Dear Matthias Plaue:

"Matthias Plaue" wrote in message
news
I have a question that's bugging me for some time now:
Consider the typical doomed astronaut falling into a
black hole. For a distant observer, he does not cross the
event horizon in a finite amount of time.

This is because light has difficulty from getting from just above
the event horizon to the distant observer.

But the black hole is evaporating in a finite amount of
time due to Hawking radiation.

For stellar mass black holes, this is millions to billions of
years...

The astronaut on the other hand would just see the
black hole evaporating faster and faster the closer he
gets and

No. The astronaut "crosses over" the event horizon in a very
short time.... minutes to months depending on the size of the BH
and his / her initial speed.

David A. Smith

I finally found a web page that explains the case:
http://math.ucr.edu/home/baez/physic...s/fall_in.html

Quote:
"What about Hawking radiation? Won't the black hole evaporate before you
get there? (First, a caveat: Not a lot is really understood about
evaporating black holes. The following is largely deduced from information
in Wald's GR text, but what really happens-- especially when the black
hole gets very small-- is unclear. So take the following with a grain of
salt.)

Short answer: No, it won't. This demands some elaboration.
From thermodynamic arguments Stephen Hawking realized that a black hole
should have a nonzero temperature, and ought therefore to emit blackbody
radiation. He eventually figured out a quantum- mechanical mechanism for
this. Suffice it to say that black holes should very, very slowly lose
mass through radiation, a loss which accelerates as the hole gets smaller
and eventually evaporates completely in a burst of radiation. This
happens in a finite time according to an outside observer.

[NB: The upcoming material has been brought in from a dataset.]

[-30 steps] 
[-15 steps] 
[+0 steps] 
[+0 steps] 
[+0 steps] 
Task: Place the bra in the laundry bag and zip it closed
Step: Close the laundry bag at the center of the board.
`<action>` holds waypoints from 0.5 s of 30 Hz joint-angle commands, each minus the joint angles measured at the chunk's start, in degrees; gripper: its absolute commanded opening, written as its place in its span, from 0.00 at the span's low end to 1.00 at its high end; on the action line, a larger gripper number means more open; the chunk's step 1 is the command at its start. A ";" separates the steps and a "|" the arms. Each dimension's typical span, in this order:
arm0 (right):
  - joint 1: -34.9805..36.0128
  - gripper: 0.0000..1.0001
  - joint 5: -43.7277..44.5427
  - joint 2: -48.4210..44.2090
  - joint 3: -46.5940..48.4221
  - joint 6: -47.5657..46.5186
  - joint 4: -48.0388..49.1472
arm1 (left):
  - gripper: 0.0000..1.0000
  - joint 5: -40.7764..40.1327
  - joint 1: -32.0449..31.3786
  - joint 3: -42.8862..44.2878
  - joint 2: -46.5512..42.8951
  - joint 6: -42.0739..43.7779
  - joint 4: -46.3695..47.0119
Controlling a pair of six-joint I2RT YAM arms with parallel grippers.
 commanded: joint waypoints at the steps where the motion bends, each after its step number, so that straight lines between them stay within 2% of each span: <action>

But I just said that an outside observer would never observe an object actually
entering the horizon! If I jump in, will you see the black hole evaporate
out from under me, leaving me intact but marooned in the very distant
future from gravitational time dilation?

You won't, and the reason is that the discussion above only applies to a
black holethat is not shrinking to nil from evaporation. Remember that
the apparent slowing of my fall is due to the paths of outgoing light rays
near the event horizon. If the black hole does evaporate, the delay in
escaping light caused by proximity to the event horizon can only last as
long as the event horizon does! Consider your external view of me as I
fall in.

If the black hole is eternal, events happening to me (by my watch) closer and
closer to the time I fall through happen divergingly later according to
you (supposing that your vision is somehow not limited by the discreteness
of photons, or the redshift).

If the black hole is mortal, you'll instead see those events happen closer
and closer to the time the black hole evaporates. Extrapolating, you
would calculate my time of passage through the event horizon as the exact
moment the hole disappears! (Of course, even if you could see me, the
image would be drowned out by all the radiation from the evaporating
hole.) I won't experience that cataclysm myself, though; I'll be through
the horizon, leaving only my light behind. As far as I'm concerned, my
grisly fate is unaffected by the evaporation.

All of this assumes you can see me at all, of course. In practice the time
of the last photon would have long been past. Besides, there's the
brilliant background of Hawking radiation to see through as the hole
shrinks to nothing. (Due to considerations I won't go into here, some
physicists think that the black hole won't disappear completely, that a
remnant hole will be left behind. Current physics can't really decide the
question, any more than it can decide what really happens at the
singularity. If someone ever figures out quantum gravity, maybe that will
provide an answer.)"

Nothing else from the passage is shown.